Policy and Social Change These chapters on socioeconomic disparities in mental health and mental disorders elucidate the repeated findings in the literature of persistent differences among social classes in a wide variety of health areas, with lower socioeconomic status (SES) most consistently being associated with poorer health outcomes. Even when a disease is less prevalent among lower SES individuals, the rates of mortality associated with the disease are higher among those in lower socioeconomic statuses. Some papers suggest that the health differences associated with SES cannot be substantially ameliorated without major social change. Clearly, if a social change model is a prerequisite for improved health outcomes, then the interventions must affect factors at the fundamental cause level- i.e. the social and economic resources available to individuals and to the communities in which they live. Decisions are made daily on policies regarding such resources. Changes in the tax code and in policies or laws regarding welfare, family leave, child care, employment and the environment can have profound impacts on health; seldom, however, is the link established and highlighted between such policies and health outcomes. It is critical for both policy makers and researchers to understand that broad social change can affect a number of diseases and conditions. Such breadth of impact cannot be obtained with interventions limited to a particular disease or a particular

mechanism. Several papers take a step toward proposing such broad-based approaches. The case for major social change as a preventive health strategy could be substantially strengthened by further research on the economic impact of disease and the economic benefit of disease prevention.

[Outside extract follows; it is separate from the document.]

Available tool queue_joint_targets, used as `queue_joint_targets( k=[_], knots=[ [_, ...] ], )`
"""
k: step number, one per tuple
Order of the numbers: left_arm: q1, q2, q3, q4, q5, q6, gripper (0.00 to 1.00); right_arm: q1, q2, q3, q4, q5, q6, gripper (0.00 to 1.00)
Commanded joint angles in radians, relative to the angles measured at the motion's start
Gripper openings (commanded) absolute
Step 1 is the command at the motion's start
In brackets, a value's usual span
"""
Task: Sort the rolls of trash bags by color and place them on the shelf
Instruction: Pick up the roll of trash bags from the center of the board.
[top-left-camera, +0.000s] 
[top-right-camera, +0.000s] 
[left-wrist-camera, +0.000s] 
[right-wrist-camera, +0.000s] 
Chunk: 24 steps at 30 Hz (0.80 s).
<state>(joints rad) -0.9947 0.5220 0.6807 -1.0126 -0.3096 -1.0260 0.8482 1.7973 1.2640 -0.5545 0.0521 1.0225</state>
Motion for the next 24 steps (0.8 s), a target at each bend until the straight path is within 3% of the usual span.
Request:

Cost Effectiveness Research In addition to assessing the multiple health benefits of a broad social intervention, it is critical to examine the cost-effectiveness of different intervention strategies compared with each other and compared with no intervention. Intervention costs have become increasingly important as budgets have tightened in the federal, state and local agencies primarily responsible for supporting services, the costs of interventions have become increasingly important. In the area of physical health, primary prevention strategies have generated dramatic cost savings. For example, interventions aimed at preventing osteoporosis ultimately prevent hip fractures and, frequently, subsequent nursing home care; the savings are substantial. As mental health administrators confront fiscal pressures, the advantages of well-grounded primary prevention and treatment should be strongly apparent-- for behavioral and social as well as pharmacological interventions. The papers in this volume touch on issues involving both direct and indirect health care costs. However, this body of prevention research and the policies that derive from it could benefit by further research on the cost effectiveness of mental health interventions that prevent adverse health outcomes related to events such as violence, family dissolution, and alcoholrelated automobile accidents. A broadly defined range of consequences of mental illness will underscore the impact of prevention activities. The evaluation of interventions traditionally shows an improvement in quality of life, but it is no longer sufficient to assert that an intervention reduces stress or facilitates coping. Interventions are considered for broad implementation when they produce the desired outcome, but they have even greater value if the benefit to society, particularly in reduced costs, can be demonstrated. Clearly, not all interventions will result in cost savings. In many cases, the cost is well justified by improvements in health and quality of life. However, a strong research base that associates major cost savings with prevention would be extremely persuasive for policy makers. Despite a recent shift toward less government involvement in a wide range of areas, support for improving health and supporting health research is still strong. The challenge is to show how social

factors and health are linked and how broad social changes affect health. By demonstrating that improved health of the population can reduce costs for the society, researchers can increase the likelihood that policies aimed at preventing mental illness will be adopted.